_Work task_
The word "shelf" may appear in lines of the data; say how many such lines there are, with nothing beyond the number.

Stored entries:
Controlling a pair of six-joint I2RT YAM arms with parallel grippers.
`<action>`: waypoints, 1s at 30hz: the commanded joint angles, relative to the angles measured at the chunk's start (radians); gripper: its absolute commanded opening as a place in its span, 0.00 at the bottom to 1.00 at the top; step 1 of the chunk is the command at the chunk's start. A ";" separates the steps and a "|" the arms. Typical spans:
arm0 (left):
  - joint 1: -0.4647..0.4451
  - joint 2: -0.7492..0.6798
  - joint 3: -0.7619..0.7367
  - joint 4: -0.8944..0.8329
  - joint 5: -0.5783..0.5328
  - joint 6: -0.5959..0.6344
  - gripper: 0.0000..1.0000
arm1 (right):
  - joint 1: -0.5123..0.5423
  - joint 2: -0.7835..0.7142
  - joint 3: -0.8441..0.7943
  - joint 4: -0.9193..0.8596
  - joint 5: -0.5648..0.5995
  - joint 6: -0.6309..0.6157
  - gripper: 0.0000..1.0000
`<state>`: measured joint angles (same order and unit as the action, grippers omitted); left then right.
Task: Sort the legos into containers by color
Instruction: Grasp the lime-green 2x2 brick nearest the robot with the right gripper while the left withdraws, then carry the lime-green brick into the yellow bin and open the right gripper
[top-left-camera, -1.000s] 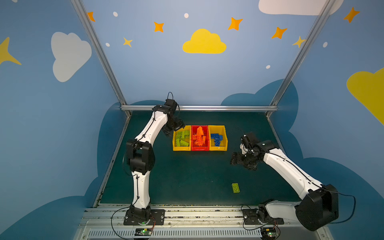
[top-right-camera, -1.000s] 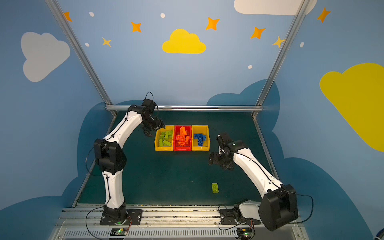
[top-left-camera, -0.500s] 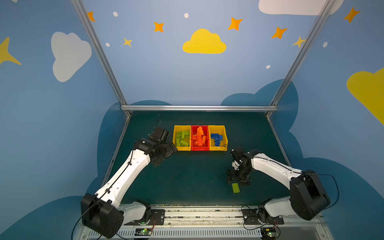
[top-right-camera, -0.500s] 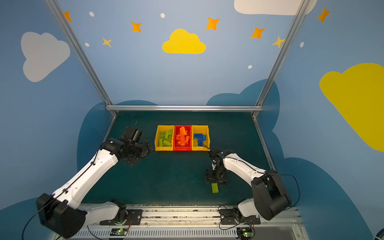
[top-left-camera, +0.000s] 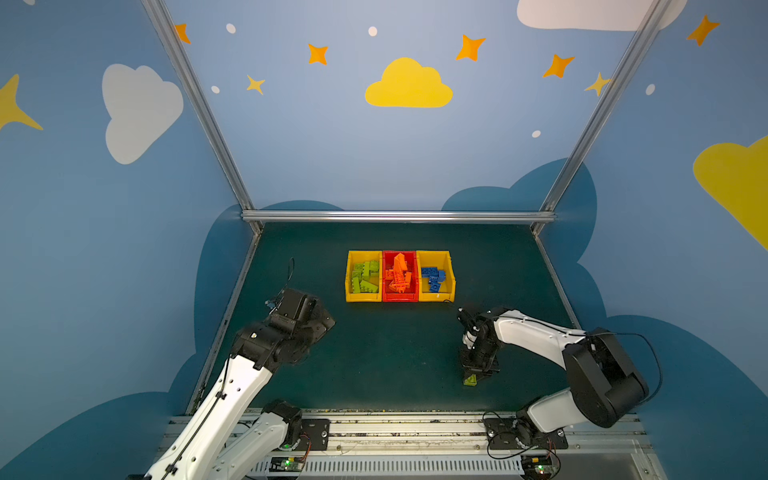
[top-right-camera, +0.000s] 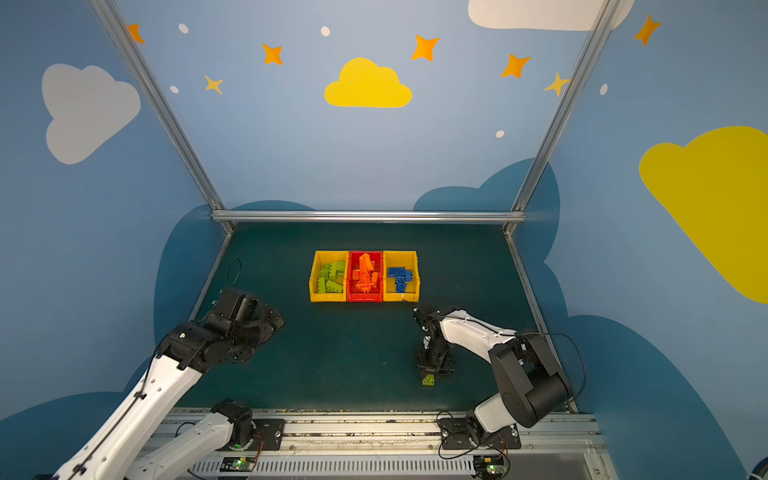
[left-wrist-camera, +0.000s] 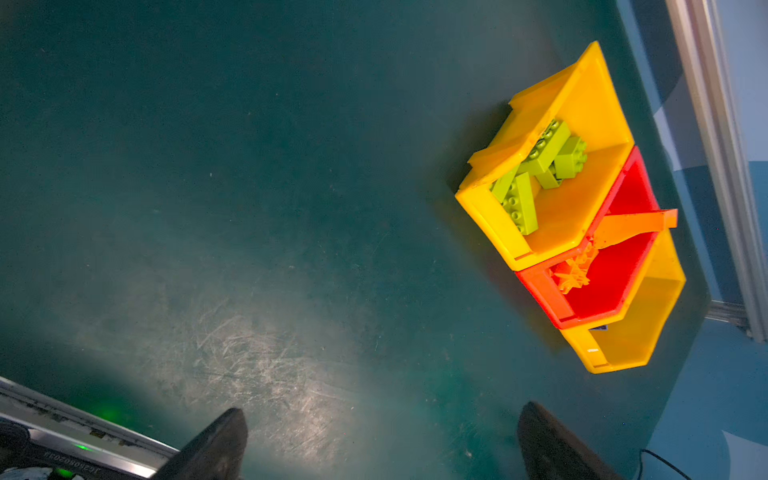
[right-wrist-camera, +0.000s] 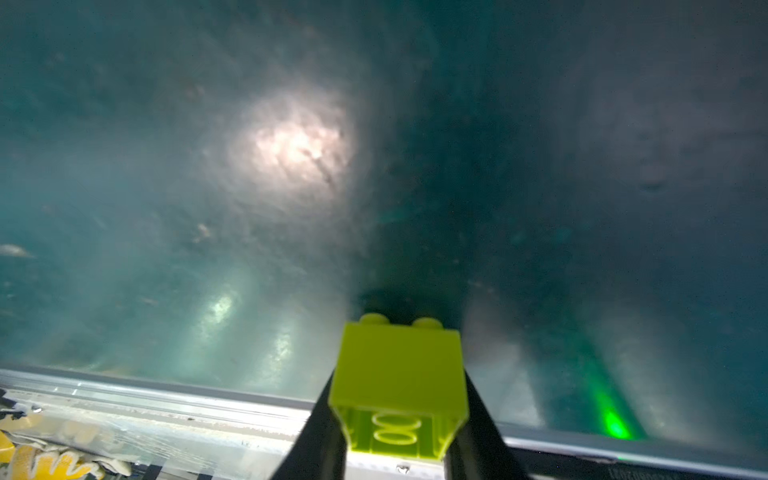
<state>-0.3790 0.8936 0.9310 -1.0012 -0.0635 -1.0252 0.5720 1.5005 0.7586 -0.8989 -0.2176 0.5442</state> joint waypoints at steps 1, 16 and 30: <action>0.002 0.034 -0.003 0.030 -0.019 0.026 1.00 | 0.009 0.011 0.042 -0.019 0.007 -0.005 0.24; 0.177 0.246 0.040 0.200 0.116 0.198 1.00 | 0.015 0.242 0.822 -0.176 -0.186 -0.155 0.25; 0.386 0.379 0.101 0.177 0.206 0.326 1.00 | 0.090 0.764 1.496 -0.071 -0.321 -0.294 0.26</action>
<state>-0.0177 1.2530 1.0172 -0.8188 0.1001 -0.7387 0.6395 2.2162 2.1799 -0.9909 -0.5400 0.3077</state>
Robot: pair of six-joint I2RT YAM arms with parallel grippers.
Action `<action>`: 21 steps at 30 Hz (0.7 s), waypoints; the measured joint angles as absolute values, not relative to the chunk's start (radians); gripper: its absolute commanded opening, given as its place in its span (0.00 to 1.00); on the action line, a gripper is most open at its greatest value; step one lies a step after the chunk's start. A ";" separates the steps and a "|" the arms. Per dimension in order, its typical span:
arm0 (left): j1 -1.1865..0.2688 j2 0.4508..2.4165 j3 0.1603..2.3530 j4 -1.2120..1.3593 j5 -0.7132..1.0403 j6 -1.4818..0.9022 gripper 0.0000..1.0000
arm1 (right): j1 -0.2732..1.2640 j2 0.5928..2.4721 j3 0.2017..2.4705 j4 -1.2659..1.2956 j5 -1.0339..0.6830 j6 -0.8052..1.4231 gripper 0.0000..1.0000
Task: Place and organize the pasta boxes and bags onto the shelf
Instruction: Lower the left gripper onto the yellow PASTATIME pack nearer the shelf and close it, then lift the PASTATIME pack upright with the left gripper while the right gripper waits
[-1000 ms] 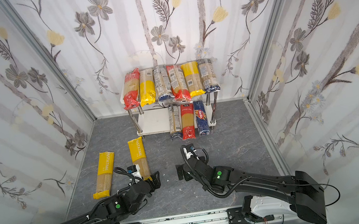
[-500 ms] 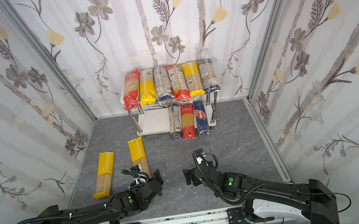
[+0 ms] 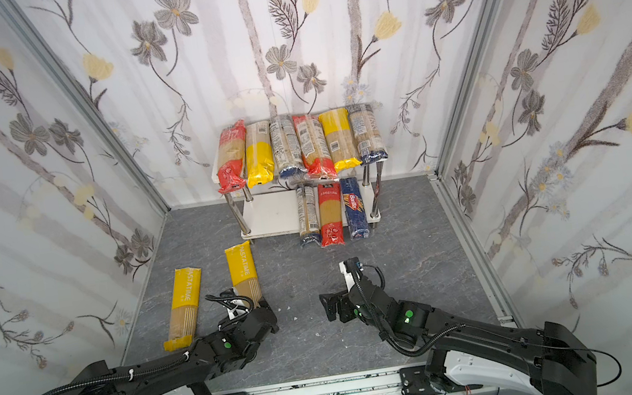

_Result below_
2